[EXERCISE OBJECTIVE]
Only the number is wanted: tally the lines below that contain the word "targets".

[RECORDS TO PROCESS]
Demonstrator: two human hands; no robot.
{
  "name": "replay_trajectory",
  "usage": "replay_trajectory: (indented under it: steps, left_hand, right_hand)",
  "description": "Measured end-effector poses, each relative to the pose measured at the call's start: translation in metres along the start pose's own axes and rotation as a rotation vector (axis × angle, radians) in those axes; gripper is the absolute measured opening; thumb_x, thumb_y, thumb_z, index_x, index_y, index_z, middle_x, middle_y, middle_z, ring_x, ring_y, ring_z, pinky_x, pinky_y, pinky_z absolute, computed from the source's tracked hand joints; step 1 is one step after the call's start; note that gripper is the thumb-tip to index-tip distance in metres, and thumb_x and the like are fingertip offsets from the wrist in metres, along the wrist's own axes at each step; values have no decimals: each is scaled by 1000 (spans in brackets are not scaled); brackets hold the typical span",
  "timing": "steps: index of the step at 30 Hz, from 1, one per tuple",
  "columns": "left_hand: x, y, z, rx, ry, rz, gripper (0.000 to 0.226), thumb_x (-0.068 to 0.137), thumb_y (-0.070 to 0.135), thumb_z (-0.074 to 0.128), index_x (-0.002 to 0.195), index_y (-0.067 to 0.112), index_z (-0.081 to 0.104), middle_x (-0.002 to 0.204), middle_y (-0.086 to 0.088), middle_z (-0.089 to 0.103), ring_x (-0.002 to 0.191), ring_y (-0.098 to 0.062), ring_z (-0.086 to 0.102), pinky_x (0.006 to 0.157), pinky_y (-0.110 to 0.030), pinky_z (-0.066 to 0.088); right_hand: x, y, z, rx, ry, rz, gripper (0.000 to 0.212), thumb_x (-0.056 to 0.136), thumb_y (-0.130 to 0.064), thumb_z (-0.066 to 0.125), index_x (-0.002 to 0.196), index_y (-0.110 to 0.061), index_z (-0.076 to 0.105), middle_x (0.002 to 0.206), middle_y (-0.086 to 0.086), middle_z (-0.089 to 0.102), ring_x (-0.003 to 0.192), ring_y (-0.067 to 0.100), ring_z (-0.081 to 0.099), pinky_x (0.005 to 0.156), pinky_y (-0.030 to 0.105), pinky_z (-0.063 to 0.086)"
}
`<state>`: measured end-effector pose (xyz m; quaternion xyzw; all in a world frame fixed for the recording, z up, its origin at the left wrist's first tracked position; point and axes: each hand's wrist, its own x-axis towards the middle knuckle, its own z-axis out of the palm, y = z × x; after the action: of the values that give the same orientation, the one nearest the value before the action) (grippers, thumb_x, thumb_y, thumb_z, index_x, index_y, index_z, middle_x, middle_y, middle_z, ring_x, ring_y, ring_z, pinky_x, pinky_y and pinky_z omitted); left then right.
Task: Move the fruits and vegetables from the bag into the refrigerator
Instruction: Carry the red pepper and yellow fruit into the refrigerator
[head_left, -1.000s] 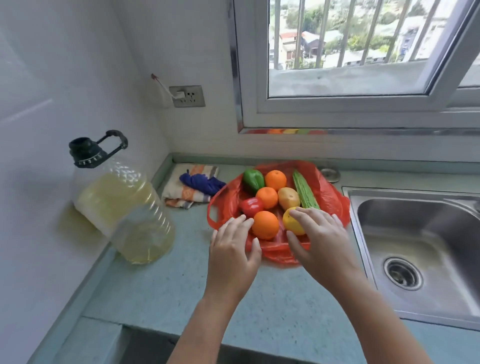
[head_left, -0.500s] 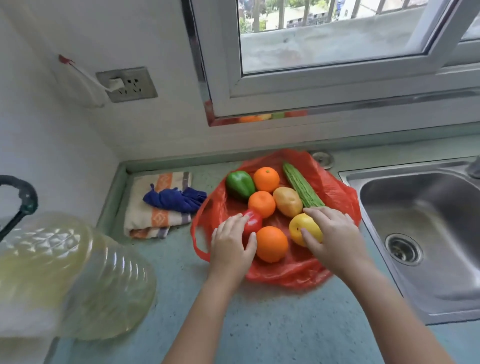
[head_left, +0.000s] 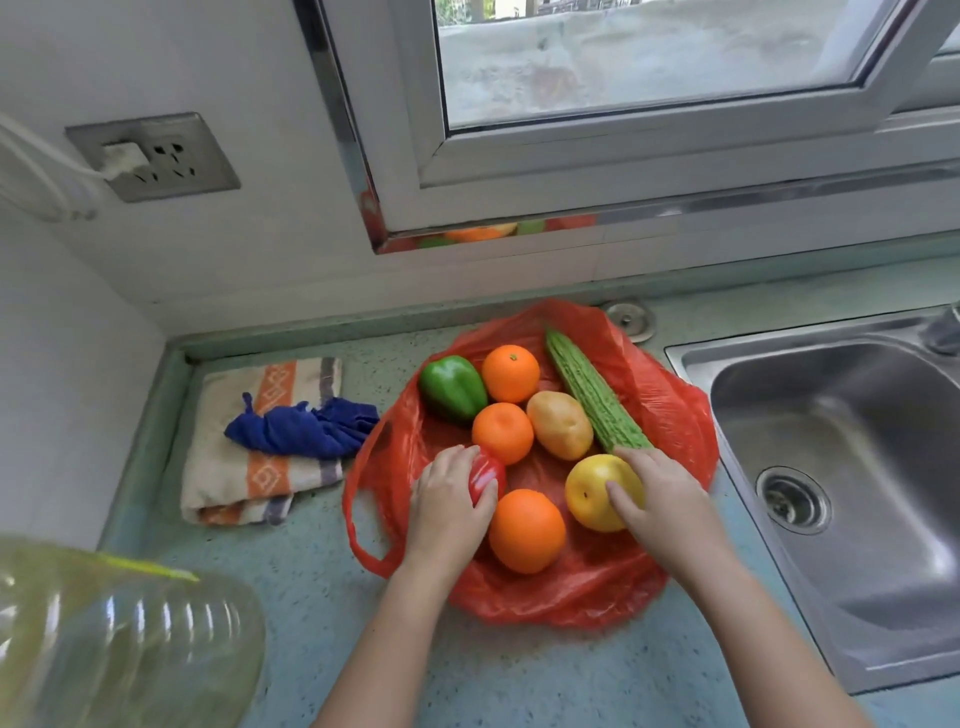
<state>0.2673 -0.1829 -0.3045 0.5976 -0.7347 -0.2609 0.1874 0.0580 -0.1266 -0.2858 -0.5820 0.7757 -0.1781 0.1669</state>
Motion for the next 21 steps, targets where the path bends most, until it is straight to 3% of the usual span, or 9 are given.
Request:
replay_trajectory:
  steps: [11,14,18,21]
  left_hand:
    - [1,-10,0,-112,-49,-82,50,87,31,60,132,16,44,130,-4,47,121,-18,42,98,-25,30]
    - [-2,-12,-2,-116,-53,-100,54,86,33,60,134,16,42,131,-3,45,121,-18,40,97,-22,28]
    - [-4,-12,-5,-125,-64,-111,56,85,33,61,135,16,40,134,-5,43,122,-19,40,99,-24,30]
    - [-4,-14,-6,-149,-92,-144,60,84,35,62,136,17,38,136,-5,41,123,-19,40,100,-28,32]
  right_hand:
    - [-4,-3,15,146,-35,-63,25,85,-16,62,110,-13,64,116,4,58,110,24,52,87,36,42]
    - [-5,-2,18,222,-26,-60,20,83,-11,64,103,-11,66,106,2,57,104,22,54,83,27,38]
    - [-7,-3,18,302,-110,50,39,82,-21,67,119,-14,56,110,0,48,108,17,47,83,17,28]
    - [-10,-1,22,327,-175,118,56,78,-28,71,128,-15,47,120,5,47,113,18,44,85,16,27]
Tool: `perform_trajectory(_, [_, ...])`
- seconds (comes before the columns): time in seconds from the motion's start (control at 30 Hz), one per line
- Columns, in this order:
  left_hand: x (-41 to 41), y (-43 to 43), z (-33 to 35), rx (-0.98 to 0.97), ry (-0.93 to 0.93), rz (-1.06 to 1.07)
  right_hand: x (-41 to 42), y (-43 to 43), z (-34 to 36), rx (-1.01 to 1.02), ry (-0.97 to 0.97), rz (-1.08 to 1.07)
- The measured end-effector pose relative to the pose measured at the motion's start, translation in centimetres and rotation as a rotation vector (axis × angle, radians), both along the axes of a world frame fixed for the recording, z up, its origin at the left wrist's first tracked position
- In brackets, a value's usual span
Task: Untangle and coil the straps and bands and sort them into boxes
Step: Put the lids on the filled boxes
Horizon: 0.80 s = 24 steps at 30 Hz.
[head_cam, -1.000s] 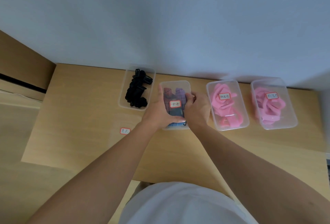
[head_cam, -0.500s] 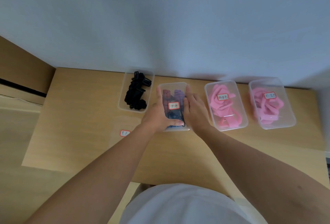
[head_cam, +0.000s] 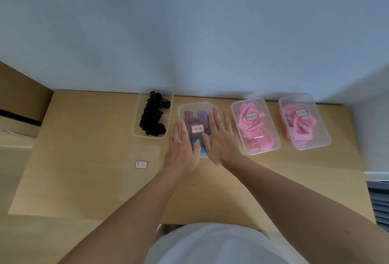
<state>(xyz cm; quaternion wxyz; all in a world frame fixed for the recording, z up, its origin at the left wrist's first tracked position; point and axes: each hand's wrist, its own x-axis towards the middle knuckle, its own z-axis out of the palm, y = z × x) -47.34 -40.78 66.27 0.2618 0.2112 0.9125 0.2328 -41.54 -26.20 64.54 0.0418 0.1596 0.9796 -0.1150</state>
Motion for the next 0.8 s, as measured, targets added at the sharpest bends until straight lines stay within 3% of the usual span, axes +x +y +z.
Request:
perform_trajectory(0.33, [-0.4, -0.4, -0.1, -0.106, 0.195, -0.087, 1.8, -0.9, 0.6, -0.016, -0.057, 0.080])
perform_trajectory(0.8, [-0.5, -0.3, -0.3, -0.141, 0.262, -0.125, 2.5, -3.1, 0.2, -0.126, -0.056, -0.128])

[TASK RESULT]
2